Hall Chronicles: Theology Students

Being around theology students makes life that little bit more surreal. Two conversational snippets with my hallmate Stefan:

Me: You look troubled.
Stefan: Yes, I am trying to write an essay. The Trinity, it is annoying me.

*

Me: So how’s the studying for ancient Greek going?
Stefan: Oh, I decided to focus on human salvation instead today. I thought it was more important.

Preferences

I have nothing to say right now that isn’t about jurisprudence (quick summary: love Socrates, hate Dworkin, think Fuller lacks precision, originality and intellect), and outside all is malaise and greyness.

And it occurs to me that I would still rather live here with every day like this than be back in Singapore with no worries and blue skies every day.

I have neither the time nor energy to wade through angst towards clarity, so for now I’m not bothering with either concept. I just want to stay.

Assinine

In my hall’s somewhat lacklustre attempt to celebrate St George’s Day, there was bickering over finding someone to play God Save The Queen on the piano.

Me: Tay, God made you more musically talented than me. You should play it.
Tay: God also gave me a fiiiiine ass to sit on, and that’s what I’m doing right now. (plonks himself down in my seat)
Me: Fine. So what if I say God also gave me a fiiiiine ass to sit on, and I’m also gonna sit on it right now? (I plonk myself down)
Tay: Well your ass ain’t finer than mine.
Me: Oh yes it is.
Tay: Oh no it’s not.
Me: Well my ass can kick your ass’s ass!

So much for my brilliant legal mind and rapier wit.

In Which Zen Calm Eludes Me

Fucking dissertation due today.
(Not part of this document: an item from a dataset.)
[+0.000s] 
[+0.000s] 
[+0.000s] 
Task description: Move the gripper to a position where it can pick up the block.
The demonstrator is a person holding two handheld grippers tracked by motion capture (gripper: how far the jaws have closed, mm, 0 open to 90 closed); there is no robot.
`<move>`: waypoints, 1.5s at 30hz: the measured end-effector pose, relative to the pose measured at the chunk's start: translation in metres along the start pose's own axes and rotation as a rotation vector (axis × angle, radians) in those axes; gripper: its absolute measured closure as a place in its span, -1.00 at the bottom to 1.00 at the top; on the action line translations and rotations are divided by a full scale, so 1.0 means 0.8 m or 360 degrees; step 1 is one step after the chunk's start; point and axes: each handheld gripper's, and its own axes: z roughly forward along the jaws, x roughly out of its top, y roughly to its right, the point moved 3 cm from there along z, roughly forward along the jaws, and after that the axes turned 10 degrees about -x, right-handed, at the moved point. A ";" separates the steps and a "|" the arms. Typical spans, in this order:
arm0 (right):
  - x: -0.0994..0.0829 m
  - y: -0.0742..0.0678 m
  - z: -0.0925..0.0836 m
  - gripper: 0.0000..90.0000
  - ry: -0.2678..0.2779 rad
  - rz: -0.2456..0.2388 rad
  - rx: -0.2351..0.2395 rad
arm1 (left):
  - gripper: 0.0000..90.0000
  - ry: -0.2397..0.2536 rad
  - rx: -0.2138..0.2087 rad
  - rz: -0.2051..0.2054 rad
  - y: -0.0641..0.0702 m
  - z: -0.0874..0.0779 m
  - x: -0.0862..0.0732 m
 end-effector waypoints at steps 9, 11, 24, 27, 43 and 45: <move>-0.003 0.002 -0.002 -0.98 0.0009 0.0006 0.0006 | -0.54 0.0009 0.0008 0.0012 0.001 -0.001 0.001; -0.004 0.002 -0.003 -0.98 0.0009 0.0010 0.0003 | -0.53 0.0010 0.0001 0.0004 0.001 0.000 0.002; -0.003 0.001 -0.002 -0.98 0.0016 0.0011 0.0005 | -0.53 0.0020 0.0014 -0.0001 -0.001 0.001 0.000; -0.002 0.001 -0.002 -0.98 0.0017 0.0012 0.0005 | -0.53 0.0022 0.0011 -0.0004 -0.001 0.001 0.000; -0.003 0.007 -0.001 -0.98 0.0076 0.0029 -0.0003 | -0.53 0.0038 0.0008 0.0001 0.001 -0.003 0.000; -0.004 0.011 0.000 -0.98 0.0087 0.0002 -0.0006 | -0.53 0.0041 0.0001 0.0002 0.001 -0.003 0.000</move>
Fucking moot tomorrow in fucking Lincoln about the fucking law of fucking finding i.e. if Lord Fucker leases his land to Fucker 1 who employs Fucker 2 as a gamekeeper, and Fucker 2 finds an antique brooch one day while walking through the forest, who gets to keep it? DUDE, DO I LOOK LIKE I FUCKING CARE????????

[Hmmmm. An addendum, now that Microsoft Word has finally kindly consented to stop conducting chaos theory experiments with my footnotes. The dissertation is printed. Love dissertation. Love computer. Love printer. I am calm and full of love. Except for the fact that I now need to prepare the moot. Which I still FUCKING HATE.]

Ostensibly Holy Week

A week without Internet access leaves lots of blanks to be filled. More for my sake than yours, I propose to fill them. Here goes last week:

Ken has already given his/our impressions of Vertigo on Monday, except more coherently than we managed to express at the time through manic chortling on what I think was Waterloo Bridge.

Tuesday was a pleasant reminder of the fact that I’m still a moderately good debater despite a year of rustiness, and winning the friendly at QMW with Mark as partner was a fitting way to end our debating year. Dinner was my first ever carbonara, and then mixed-bag hip-hop and cringeworthy stand-up comedy at 93 Feet East. A sign attached to one of the bar tills said FUCK OFF in big red letters. It was a flyer for an upcoming Sonic Mook Experiment night. I brought it home.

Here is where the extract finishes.